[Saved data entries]
------

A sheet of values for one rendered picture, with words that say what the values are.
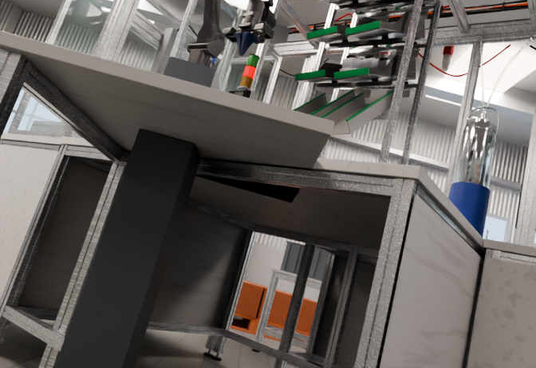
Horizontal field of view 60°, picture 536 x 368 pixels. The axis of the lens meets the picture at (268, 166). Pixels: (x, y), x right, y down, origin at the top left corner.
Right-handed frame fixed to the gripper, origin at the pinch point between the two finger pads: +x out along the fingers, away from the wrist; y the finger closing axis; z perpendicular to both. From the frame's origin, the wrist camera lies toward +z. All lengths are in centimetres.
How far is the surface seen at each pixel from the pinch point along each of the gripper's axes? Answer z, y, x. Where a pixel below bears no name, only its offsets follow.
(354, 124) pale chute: 9.4, -43.0, 23.6
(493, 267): 67, -74, 49
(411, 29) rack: 23, -48, -16
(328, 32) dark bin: 11.4, -24.4, -9.8
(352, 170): -6, -54, 42
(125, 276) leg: -24, -8, 80
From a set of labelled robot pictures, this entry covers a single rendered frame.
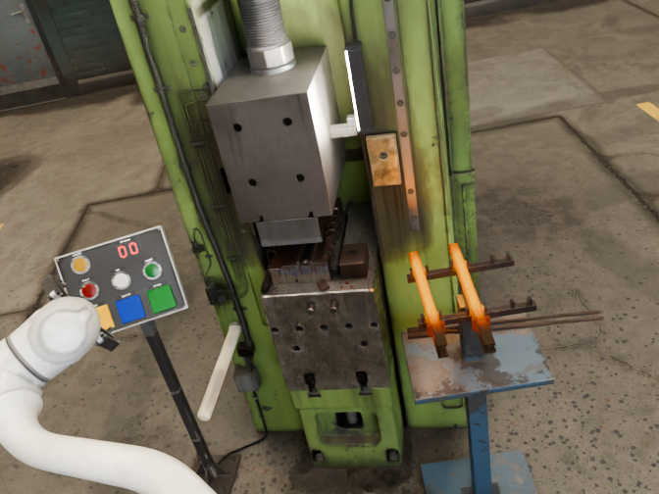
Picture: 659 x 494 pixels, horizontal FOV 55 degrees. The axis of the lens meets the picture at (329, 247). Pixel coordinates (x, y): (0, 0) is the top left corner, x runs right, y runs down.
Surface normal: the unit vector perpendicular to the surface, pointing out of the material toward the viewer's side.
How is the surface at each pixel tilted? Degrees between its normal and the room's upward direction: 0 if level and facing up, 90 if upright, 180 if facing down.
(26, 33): 90
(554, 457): 0
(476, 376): 0
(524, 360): 0
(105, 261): 60
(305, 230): 90
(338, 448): 90
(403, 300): 90
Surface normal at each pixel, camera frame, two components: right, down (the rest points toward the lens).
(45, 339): 0.15, -0.04
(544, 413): -0.18, -0.82
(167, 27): -0.12, 0.57
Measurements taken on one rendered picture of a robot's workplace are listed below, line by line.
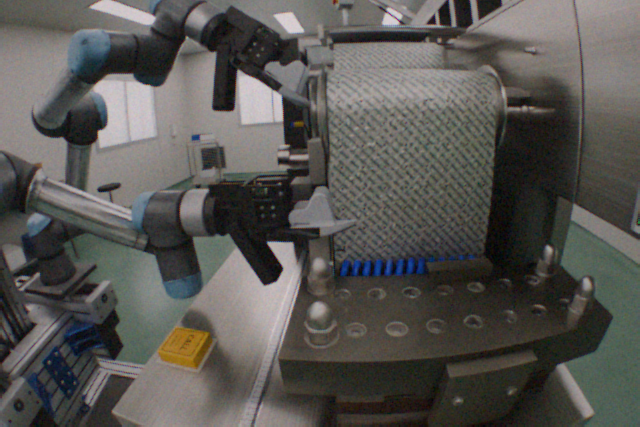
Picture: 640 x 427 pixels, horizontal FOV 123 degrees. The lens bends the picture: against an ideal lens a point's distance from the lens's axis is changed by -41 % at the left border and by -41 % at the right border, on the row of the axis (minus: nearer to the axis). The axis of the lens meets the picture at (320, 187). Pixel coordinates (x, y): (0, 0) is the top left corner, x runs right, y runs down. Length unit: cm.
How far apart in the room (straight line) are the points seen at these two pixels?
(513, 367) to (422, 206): 25
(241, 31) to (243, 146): 594
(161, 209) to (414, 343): 39
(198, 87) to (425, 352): 671
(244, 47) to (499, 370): 53
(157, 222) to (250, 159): 595
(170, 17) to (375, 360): 57
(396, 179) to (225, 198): 24
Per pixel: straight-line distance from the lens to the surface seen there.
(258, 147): 631
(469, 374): 31
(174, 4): 56
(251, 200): 40
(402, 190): 42
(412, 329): 34
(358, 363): 30
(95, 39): 51
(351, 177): 41
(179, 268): 52
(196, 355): 49
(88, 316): 111
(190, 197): 46
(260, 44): 48
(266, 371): 47
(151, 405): 48
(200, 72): 684
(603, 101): 39
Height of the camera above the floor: 125
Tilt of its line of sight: 15 degrees down
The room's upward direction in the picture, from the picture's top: 3 degrees counter-clockwise
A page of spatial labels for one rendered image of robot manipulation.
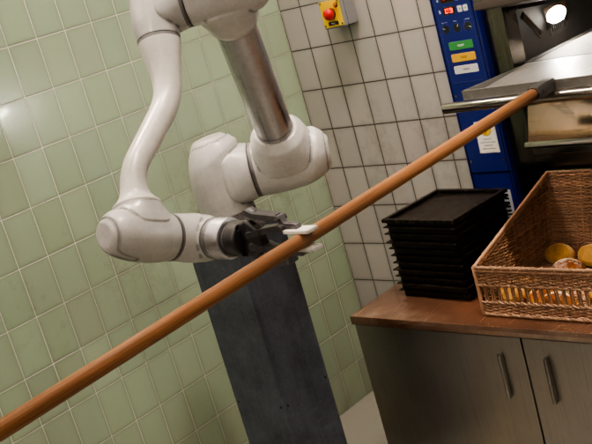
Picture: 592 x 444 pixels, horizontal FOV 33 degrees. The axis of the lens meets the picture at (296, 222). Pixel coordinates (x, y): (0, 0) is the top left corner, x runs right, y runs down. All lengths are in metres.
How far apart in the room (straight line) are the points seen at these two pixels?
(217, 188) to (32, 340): 0.72
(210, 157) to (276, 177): 0.19
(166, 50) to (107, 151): 0.91
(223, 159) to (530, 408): 1.10
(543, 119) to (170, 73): 1.32
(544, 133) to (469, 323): 0.66
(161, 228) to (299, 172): 0.73
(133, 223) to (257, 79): 0.63
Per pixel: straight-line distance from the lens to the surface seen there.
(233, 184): 2.74
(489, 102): 2.80
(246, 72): 2.48
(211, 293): 1.78
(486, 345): 2.90
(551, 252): 3.15
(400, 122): 3.49
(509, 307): 2.86
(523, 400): 2.93
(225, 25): 2.35
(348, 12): 3.44
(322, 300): 3.78
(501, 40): 3.18
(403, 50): 3.40
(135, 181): 2.11
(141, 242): 2.04
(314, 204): 3.75
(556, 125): 3.16
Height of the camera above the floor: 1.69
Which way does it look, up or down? 14 degrees down
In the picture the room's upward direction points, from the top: 16 degrees counter-clockwise
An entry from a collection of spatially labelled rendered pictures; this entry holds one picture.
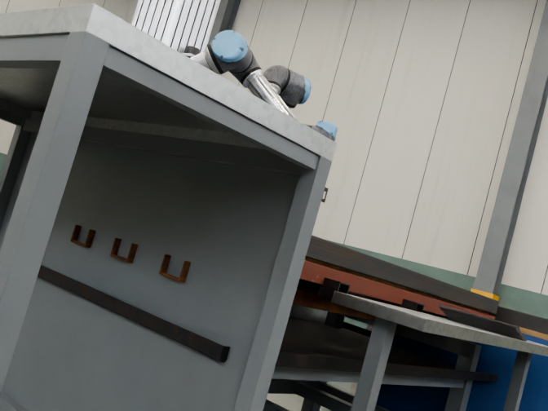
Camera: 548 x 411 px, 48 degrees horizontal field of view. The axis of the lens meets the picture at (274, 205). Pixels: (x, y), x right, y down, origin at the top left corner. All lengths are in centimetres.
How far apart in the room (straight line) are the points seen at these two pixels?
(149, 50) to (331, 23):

------

With the pictures omitted, restate every entry above word for word.

▸ Reply to the task
A sheet of values for one rendered picture, with words that say what the values are.
Horizontal field of view 60°, picture 536 x 368 pixels. The axis of the lens meets the picture at (268, 166). Pixels: (x, y), x right, y down, origin at the top left corner.
Right-handed frame fixed to the gripper, origin at the pinch point between the two finger pads: +x out along the fingers, away from the wrist; y the finger closing axis; z perpendicular to both. From the frame's origin, the wrist camera lies toward +z. All lengths are in centimetres.
How far is the surface seen at each pixel from the pinch point along each of the gripper's axes? Answer z, y, x. Where a pixel below bears no name, only its offsets follow.
(354, 124) pale chute: 9.4, -43.0, 23.6
(493, 267): 67, -74, 49
(411, 29) rack: 23, -48, -16
(328, 32) dark bin: 11.4, -24.4, -9.8
(352, 170): -6, -54, 42
(125, 276) leg: -24, -8, 80
From a set of labelled robot pictures, this entry covers a single rendered frame.
Picture: 659 x 494 pixels, horizontal FOV 55 degrees. The axis of the lens meets the picture at (329, 247). Pixel coordinates (x, y): (0, 0) is the top left corner, x runs right, y runs down.
Surface normal: the unit vector perpendicular to the surface, pointing out of the material toward the viewer's side.
How is the surface at each pixel tilted? Degrees between its normal and the room's upward direction: 0 if level and facing up, 90 if upright, 180 if facing down.
(26, 33): 90
(554, 457): 0
(476, 376): 0
(524, 360): 0
(105, 261): 60
(305, 230): 90
(338, 448): 90
(403, 300): 90
Surface normal at each pixel, camera frame, two components: right, down (the rest points toward the lens).
(45, 339): 0.15, -0.04
(544, 413): -0.18, -0.82
(167, 27): -0.12, 0.57
Measurements taken on one rendered picture of a robot's workplace are listed below, line by line.
Picture: 640 x 427 pixels, horizontal FOV 123 degrees. The lens bends the picture: against an ideal lens a point's distance from the lens's axis is changed by -41 % at the left border and by -41 % at the right border, on the row of the axis (minus: nearer to the axis). The axis of the lens meets the picture at (320, 187). Pixel coordinates (x, y): (0, 0) is the top left corner, x runs right, y runs down. Length unit: cm.
How far apart in the room (straight line) are the points seen at these two pixels?
(513, 367) to (422, 206): 25
(241, 31) to (243, 146): 594
(161, 209) to (414, 343): 39
(198, 87) to (425, 352): 671
(244, 47) to (499, 370): 53
(157, 222) to (250, 159): 595
(170, 17) to (375, 360): 57
(396, 179) to (225, 198): 24
Per pixel: straight-line distance from the lens to the surface seen there.
(258, 147): 631
(469, 374): 31
(174, 4): 56
(251, 200): 40
(402, 190): 42
(412, 329): 34
(358, 363): 30
(95, 39): 51
(351, 177): 41
(179, 268): 52
(196, 355): 49
(88, 316): 111
(190, 197): 46
(260, 44): 48
(266, 371): 47
(151, 405): 48
(200, 72): 684
(603, 101): 39
Height of the camera above the floor: 125
Tilt of its line of sight: 15 degrees down
The room's upward direction in the picture, from the picture's top: 3 degrees counter-clockwise
A page of spatial labels for one rendered image of robot manipulation.
Picture: 592 x 444 pixels, horizontal FOV 33 degrees. The axis of the lens meets the picture at (296, 222). Pixel coordinates (x, y): (0, 0) is the top left corner, x runs right, y runs down. All lengths are in metres.
How far apart in the room (straight line) are the points seen at these two pixels?
(217, 188) to (32, 340): 0.72
(210, 157) to (276, 177): 0.19
(166, 50) to (107, 151): 0.91
(223, 159) to (530, 408): 1.10
(543, 119) to (170, 73): 1.32
(544, 133) to (469, 323): 0.66
(161, 228) to (299, 172): 0.73
(133, 223) to (257, 79): 0.63
Per pixel: straight-line distance from the lens to the surface seen there.
(233, 184): 2.74
(489, 102): 2.80
(246, 72): 2.48
(211, 293): 1.78
(486, 345): 2.90
(551, 252): 3.15
(400, 122): 3.49
(509, 307): 2.86
(523, 400): 2.93
(225, 25): 2.35
(348, 12): 3.44
(322, 300): 3.78
(501, 40): 3.18
(403, 50): 3.40
(135, 181): 2.11
(141, 242): 2.04
(314, 204): 3.75
(556, 125): 3.16
Height of the camera above the floor: 1.69
Which way does it look, up or down? 14 degrees down
In the picture the room's upward direction points, from the top: 16 degrees counter-clockwise
An entry from a collection of spatially labelled rendered pictures; this entry holds one picture.
Camera: 548 x 411 px, 48 degrees horizontal field of view. The axis of the lens meets the picture at (274, 205). Pixels: (x, y), x right, y down, origin at the top left corner. All lengths are in centimetres.
How far apart in the room (straight line) are the points seen at these two pixels?
(149, 50) to (331, 23):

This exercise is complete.